Furthermore, combining the budgets has the same problem that gambling has with getting us out of this crisis, because it would require a constitutional amendment voted on by the people in a special election. That means the quickest we could start transferring money out of the ETF would be the spring of 2016.
If we were going to do that, then why not let the people vote on a lottery and gambling bill instead? We could start receiving money from gambling just as quickly, plus it wouldn’t take anything away from public education.
There’s a reason Alabama keeps education funding separate from everything else: to protect our schools from being raided every time the General Fund gets in trouble. And even with that protection, education has still been gutted over the last few years.

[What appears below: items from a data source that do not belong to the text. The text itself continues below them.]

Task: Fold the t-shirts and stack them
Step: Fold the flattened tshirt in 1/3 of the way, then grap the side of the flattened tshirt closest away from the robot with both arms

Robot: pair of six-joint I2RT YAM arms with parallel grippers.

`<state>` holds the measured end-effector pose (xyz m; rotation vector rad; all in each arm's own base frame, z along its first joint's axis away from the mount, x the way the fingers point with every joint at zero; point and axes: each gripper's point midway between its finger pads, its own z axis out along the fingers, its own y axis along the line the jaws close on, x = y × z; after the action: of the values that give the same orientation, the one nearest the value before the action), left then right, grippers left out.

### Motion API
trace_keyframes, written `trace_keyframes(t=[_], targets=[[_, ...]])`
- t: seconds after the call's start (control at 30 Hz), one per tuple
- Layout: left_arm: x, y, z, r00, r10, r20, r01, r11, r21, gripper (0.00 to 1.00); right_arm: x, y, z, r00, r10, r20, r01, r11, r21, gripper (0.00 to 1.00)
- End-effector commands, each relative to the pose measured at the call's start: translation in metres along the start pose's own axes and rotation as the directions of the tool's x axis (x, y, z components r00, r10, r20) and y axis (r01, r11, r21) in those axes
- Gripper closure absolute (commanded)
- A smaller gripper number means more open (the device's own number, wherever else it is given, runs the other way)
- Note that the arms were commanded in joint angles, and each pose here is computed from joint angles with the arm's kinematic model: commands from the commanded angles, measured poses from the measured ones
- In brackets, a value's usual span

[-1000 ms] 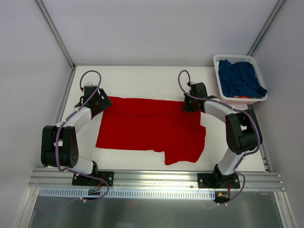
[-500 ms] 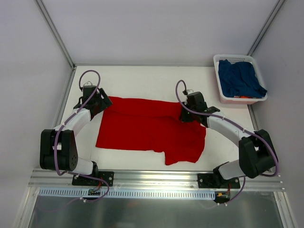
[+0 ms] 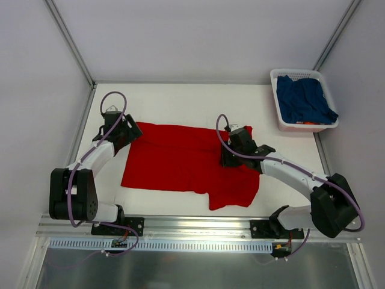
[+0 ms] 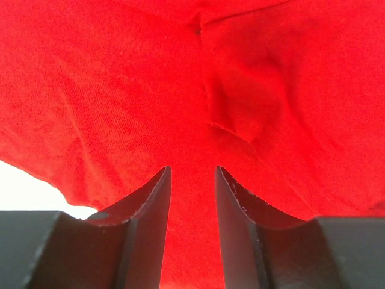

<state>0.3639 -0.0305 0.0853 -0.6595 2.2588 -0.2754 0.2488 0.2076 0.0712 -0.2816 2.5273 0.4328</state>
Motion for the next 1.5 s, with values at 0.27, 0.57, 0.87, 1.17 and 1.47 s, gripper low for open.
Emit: trace_keyframes(t=[0.27, 0.57, 0.87, 1.17, 1.47], targets=[[0.022, -0.001, -0.023, 1.0, -0.006, 0.001, 0.006, 0.998, 0.055, 0.27, -0.011, -0.011, -0.051, 0.994, 0.011, 0.112, -0.02, 0.997, 0.08, 0.62], [0.075, 0.01, -0.041, 0.997, -0.049, -0.067, 0.054, 0.996, 0.075, 0.27, 0.022, -0.024, -0.056, 0.994, 0.043, 0.102, -0.054, 0.993, 0.106, 0.63], [0.113, 0.02, -0.053, 0.992, -0.057, -0.11, 0.066, 0.994, 0.082, 0.28, 0.045, -0.036, -0.064, 0.992, 0.086, 0.092, -0.098, 0.985, 0.139, 0.64], [0.124, 0.023, -0.062, 0.99, -0.061, -0.123, 0.072, 0.993, 0.088, 0.29, 0.089, -0.038, -0.059, 0.99, 0.133, 0.05, -0.138, 0.98, 0.143, 0.64], [0.128, 0.026, -0.075, 0.992, -0.06, -0.111, 0.069, 0.994, 0.085, 0.3, 0.104, -0.026, -0.072, 0.992, 0.106, 0.062, -0.114, 0.981, 0.155, 0.63]])
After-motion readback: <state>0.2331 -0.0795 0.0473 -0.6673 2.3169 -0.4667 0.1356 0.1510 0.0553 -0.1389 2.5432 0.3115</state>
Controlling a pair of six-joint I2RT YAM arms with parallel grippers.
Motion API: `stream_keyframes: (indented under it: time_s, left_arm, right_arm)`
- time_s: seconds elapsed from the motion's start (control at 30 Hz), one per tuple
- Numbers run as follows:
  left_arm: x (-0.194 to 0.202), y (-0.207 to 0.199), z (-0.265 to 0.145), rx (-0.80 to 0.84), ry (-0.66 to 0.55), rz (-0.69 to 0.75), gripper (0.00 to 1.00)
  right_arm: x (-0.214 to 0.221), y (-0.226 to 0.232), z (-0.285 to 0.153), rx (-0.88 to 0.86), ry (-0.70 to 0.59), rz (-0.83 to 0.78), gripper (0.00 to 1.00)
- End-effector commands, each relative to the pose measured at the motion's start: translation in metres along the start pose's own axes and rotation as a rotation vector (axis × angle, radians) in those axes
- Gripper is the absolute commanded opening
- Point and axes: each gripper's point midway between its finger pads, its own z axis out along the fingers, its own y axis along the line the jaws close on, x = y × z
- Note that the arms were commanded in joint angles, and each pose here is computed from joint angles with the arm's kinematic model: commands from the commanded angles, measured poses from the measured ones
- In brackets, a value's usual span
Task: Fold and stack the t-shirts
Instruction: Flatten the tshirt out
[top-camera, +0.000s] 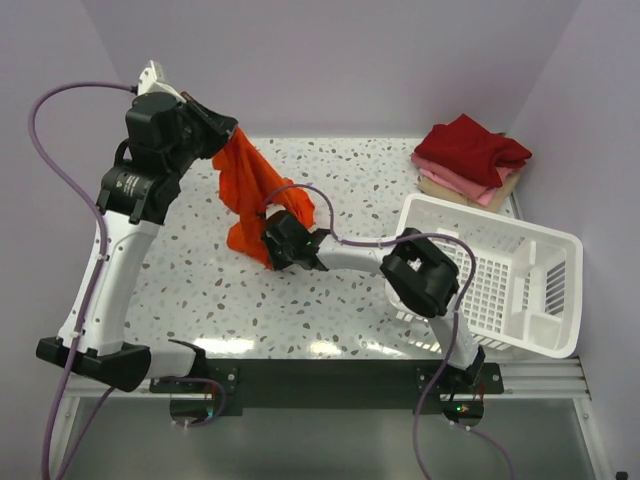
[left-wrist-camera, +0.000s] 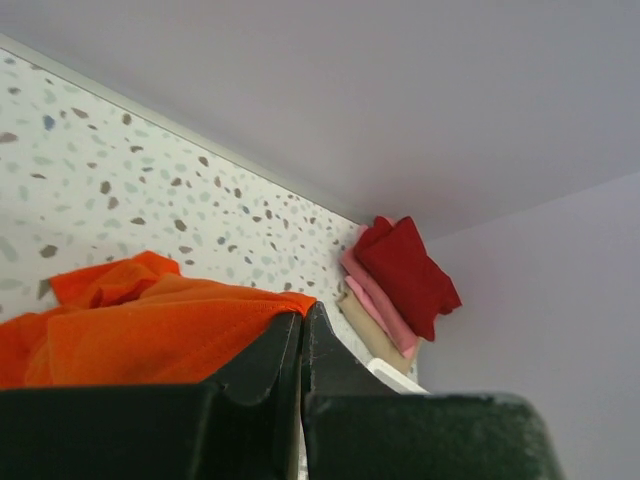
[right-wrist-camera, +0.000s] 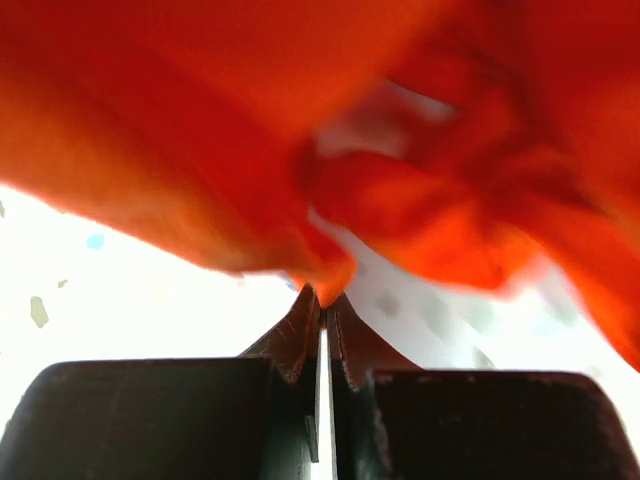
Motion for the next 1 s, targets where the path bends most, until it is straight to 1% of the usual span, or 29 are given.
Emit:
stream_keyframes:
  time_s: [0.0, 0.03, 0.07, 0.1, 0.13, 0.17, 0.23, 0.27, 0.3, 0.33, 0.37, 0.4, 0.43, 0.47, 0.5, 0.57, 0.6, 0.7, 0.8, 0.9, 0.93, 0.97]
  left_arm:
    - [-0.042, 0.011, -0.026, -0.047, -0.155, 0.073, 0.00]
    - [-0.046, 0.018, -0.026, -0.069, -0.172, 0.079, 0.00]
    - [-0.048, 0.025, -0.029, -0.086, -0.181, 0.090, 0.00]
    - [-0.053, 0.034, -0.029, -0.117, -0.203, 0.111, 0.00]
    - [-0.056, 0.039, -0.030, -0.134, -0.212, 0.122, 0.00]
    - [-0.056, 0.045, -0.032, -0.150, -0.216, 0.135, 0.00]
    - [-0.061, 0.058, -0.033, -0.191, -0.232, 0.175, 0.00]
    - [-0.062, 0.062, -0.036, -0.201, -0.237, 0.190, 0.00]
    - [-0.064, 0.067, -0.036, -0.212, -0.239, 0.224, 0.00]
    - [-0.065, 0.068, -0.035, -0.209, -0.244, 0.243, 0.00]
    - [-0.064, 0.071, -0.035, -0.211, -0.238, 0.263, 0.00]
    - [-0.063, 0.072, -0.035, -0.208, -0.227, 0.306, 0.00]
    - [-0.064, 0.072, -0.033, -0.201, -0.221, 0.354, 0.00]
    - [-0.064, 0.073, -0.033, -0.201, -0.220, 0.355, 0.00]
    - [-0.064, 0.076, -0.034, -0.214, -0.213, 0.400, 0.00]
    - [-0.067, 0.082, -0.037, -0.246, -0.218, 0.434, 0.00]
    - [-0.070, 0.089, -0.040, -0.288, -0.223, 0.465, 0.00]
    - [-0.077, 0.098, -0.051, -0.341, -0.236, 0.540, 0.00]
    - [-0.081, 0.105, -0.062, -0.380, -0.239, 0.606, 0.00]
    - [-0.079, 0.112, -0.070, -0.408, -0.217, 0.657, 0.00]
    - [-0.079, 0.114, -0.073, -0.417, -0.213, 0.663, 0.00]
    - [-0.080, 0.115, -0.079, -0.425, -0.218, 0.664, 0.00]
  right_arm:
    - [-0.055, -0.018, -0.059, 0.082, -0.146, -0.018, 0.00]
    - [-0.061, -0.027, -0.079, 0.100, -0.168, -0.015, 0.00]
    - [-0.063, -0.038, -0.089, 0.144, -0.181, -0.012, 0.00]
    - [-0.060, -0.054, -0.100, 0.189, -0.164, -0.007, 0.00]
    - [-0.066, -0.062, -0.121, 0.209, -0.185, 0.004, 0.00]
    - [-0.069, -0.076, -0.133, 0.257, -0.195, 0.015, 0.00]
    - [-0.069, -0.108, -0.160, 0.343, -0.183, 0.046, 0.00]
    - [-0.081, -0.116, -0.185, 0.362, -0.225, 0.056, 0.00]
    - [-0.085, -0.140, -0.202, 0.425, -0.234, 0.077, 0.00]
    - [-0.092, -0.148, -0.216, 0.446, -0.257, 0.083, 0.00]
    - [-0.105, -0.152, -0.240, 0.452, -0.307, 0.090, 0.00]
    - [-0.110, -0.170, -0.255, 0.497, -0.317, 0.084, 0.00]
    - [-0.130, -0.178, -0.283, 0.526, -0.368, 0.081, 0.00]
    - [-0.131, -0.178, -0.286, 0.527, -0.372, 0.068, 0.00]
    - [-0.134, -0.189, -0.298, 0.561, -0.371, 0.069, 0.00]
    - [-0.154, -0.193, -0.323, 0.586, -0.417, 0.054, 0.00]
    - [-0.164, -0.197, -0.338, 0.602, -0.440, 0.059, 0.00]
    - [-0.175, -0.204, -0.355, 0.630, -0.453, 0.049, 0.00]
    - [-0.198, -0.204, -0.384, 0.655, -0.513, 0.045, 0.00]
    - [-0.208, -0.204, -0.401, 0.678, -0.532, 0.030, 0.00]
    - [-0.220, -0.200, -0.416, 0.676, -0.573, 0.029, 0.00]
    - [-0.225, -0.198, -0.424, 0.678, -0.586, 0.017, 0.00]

Just because the ETF has a surplus this year doesn’t mean it has more money than it needs. That surplus needs to be spent on education, like it was intended to be. What it doesn’t need to be is a bailout for politicians who would rather take money away from our children’s education than have to make tough decisions.
Robbing our children is not-and never will be-the answer!
Rep. Craig Ford is a Democrat from Gadsden and the Minority Leader in the Alabama House of Representatives.